In the bedroom, most of the accessories we already had were a fine fit with the new furniture. Inspired by the intimacy a bedroom connotes, I have always used the bedroom as the primary display area for photos of friends and family. The disparity of the images -- from fragile "types" of early ancestors to parental graduation pictures, from snapshots of good times with friends to professional family portraits -- is both highlit and unified by mismatched frames all in black, and mattes handcut in the same orange paper.  These migrated easily to their new surroundings, as did the vintage dresser and boudoir lamps we use for ambient lighting. I make a photo assemblage of every musical event John and I attend, and these are arranged on the wall as an evocation of good times. We are film buffs, and once they arrive from the framer's, the remaining wall space will be devoted to posters of some of our favorite films, which will harmonize with an assemblage I made of our emotional visit to Rudolph Valentino's grave.

The new nightstands proved to be narrower than we had calculated for, but the narrower top space provided an opportunity to obtain new bedside lamps. I was sure someone could use the lamps currently in service if we added them to the pile of furniture and accessories to be donated.  I took my time with the decision regarding the new lamps -- again, every sales person from Crate and Barrel and West Elm to Mxyplzyk and Delphinium knows me by sight as someone who talks to them, often sends recommendations their way and does his share of spending while he's at it. I found gear-adjusted metal lamps at Pottery Barn, which have a steampunk quality that agrees with the vibe of the room. They look perfect topped with drum shades in a color I can best describe as red curry. This color agrees with the coffeehouse colors of espresso and cream -- enlivened by autumnal shots of pumpkin and persimmon -- that comprise the room's color scheme and is echoed in the new linens that a new bed deserves.
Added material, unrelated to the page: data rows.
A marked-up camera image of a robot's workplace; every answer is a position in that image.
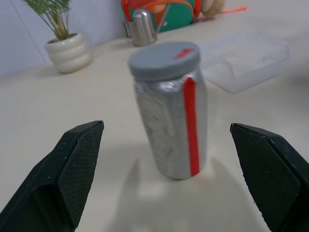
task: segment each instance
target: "table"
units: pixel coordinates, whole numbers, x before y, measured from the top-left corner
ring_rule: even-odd
[[[61,135],[104,120],[95,178],[77,232],[268,232],[248,191],[229,132],[240,122],[278,133],[309,161],[306,0],[229,1],[248,10],[159,35],[198,44],[231,31],[284,36],[291,65],[276,78],[231,94],[207,82],[207,164],[184,181],[161,175],[142,127],[126,61],[138,48],[116,39],[93,48],[87,68],[58,74],[51,64],[0,79],[0,208]]]

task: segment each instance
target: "transparent plastic lid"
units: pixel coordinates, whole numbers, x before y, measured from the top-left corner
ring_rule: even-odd
[[[285,40],[239,32],[199,46],[203,76],[228,92],[240,92],[279,74],[289,60]]]
As for the noise, that is, in fact, an issue, but it is one we can manage. The simple purchase of a noise maker ameliorates much of the street noise, and an investment in handsome wooden blinds helps block out both street noise and street light. Due to its placement in the line, these walls are strong enough to support a tv, so once it arrives a modest set will be anchored to the wall. That will add to the quiet livability of this room, elevating it from a room just for sleeping to one that, along with its partner at the other end of the apartment, contributes to that flow of daily living that is the fundamental reason homekeeping exists: transforming structure into home. It took a lot of work, but the results were worth the effort. Though there was a period of chaos, harmony -- even serenity -- was the reward.